Red tape worse to NFIB leader than transportation woes



Government regulations are the biggest hindrance to economic development in Washington, according to the state director of the National Federation of Independent Business.

The red tape is the “number 1 problem. Transportation is far down the list,” said Carolyn Logue, who indicated that it’s wrong to believe that supporting Referendum 51 in next month’s general election is the path to bolstering the state’s business climate by improving transportation.

R-51, a statewide ballot measure, proposes higher taxes to fund transportation projects.

But “unclogging freeways won’t solve all the business problems in Washington,” Logue said, adding that companies involved in trucking “don’t know if they can survive” the higher gasoline tax proposed in the referendum.

Logue, speaking to the Federal Way Rotary Club Oct. 2 at Twin Lakes Golf and Country Club, said businesses in general need affordable health insurance and relief from regulations governing office ergonomics and workers compensation.
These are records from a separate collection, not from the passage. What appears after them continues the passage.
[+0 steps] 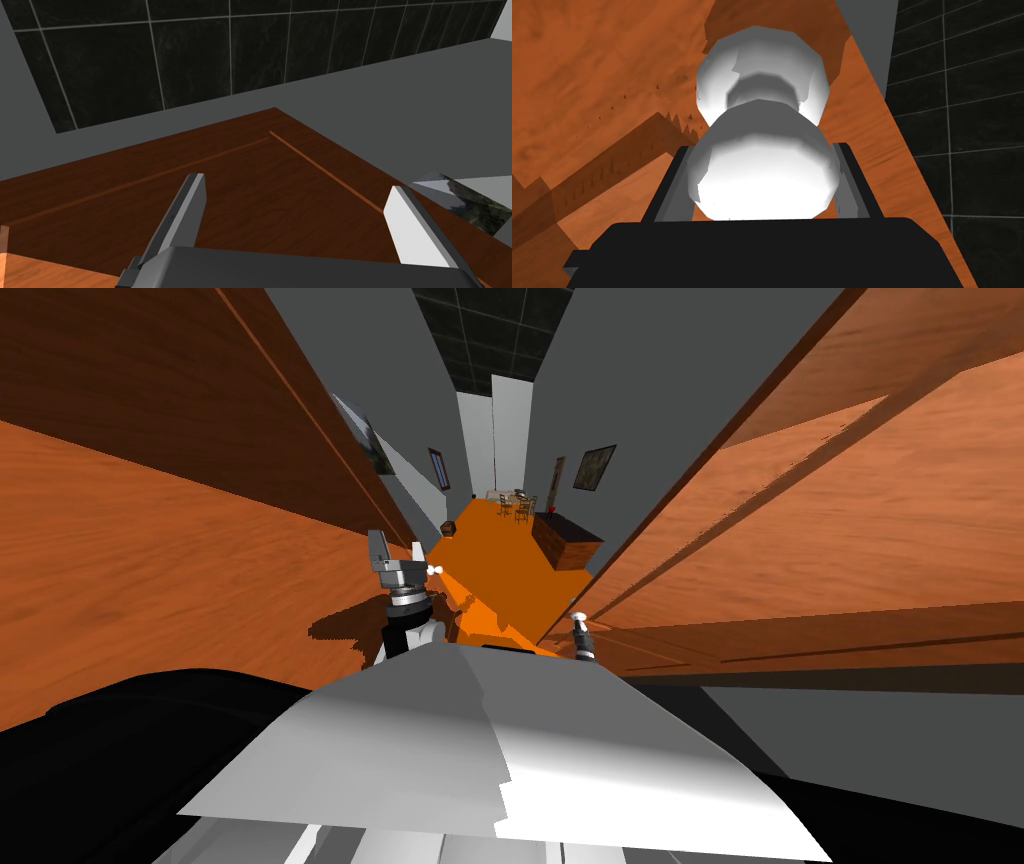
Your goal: Push the door open
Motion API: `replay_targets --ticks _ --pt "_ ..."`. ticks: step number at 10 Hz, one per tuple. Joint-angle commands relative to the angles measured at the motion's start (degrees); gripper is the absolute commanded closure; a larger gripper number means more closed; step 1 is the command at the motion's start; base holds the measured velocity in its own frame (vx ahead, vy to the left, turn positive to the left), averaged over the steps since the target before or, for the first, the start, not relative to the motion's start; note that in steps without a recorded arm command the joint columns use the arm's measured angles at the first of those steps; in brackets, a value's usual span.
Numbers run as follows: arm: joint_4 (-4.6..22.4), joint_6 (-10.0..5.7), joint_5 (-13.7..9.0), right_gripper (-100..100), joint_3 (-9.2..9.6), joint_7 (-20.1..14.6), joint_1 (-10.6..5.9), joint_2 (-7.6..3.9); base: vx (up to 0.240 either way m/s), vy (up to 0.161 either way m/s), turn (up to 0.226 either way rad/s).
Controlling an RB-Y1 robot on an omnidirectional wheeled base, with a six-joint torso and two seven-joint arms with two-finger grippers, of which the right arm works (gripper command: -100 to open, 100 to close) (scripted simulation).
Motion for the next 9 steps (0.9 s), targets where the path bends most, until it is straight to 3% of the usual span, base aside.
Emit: replay_targets --ticks 1,9 --pt "0.21 -0.23 -0.80 100 -0.17 -1.99 -0.51 -0.27 0.034 -0.010 0.003" --pt "1.87 -0.12 -6.83 100 1.08 -13.47 -2.57 -0.39 0.037 -0.009 0.003"
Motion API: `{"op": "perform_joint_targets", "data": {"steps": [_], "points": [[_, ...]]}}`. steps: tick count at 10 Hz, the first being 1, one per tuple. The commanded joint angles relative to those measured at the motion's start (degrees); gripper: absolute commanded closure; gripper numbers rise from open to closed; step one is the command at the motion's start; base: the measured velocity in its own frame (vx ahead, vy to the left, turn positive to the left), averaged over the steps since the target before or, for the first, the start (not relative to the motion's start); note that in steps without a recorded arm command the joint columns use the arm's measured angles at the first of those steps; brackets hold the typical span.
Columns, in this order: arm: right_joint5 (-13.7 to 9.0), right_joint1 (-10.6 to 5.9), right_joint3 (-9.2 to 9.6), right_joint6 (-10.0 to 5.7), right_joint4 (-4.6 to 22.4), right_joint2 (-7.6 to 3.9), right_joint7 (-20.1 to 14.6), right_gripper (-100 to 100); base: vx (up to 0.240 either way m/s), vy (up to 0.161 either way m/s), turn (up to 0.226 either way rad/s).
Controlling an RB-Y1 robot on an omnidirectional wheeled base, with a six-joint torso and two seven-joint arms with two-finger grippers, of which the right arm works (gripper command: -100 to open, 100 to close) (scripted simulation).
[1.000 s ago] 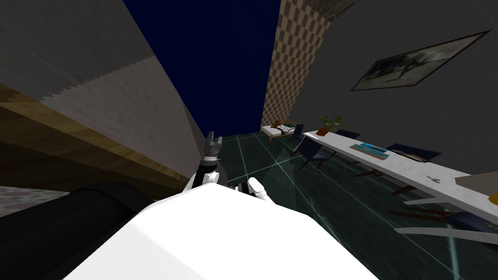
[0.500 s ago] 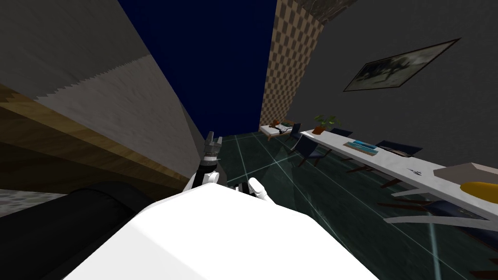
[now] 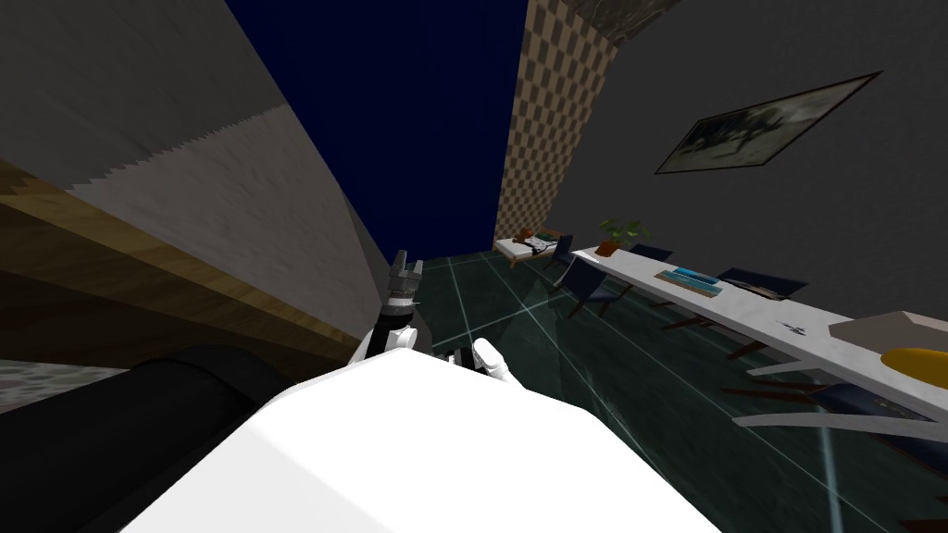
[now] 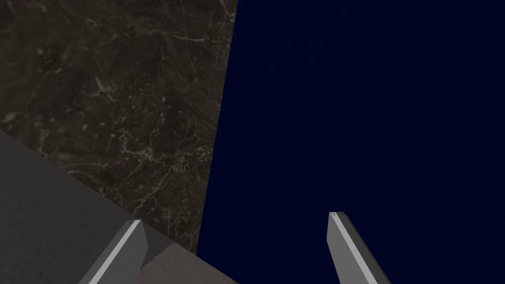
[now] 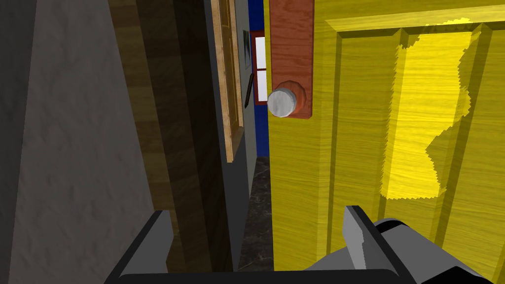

“This is a good year to fix all of this. There’s an election going on, and politicians are likely to kiss the cheeks of babies and business owners,” Logue said.

She encouraged businesspersons to tell candidates for the Legislature about the need for regulatory flexibility because unless candidates run their own businesses, they don’t understand business perspectives.

“Do they really know what it’s like to mortgage your home to make payroll, or to tell your spouse after five years of being in business that some day you’ll make a profit?” Logue mused.

She said what’s good for small-business growth is good for the economy, since two-thirds of new jobs created since the 1970s sprang from small businesses. Thousands of the businesses “hiring just one or two people will get us out of this recession,” she said.

The Washington, D.C.-based NFIB claims about 600,000 members nationwide. The state chapter Logue leads takes positions on state legislation only if 60 percent of the state’s membership agrees.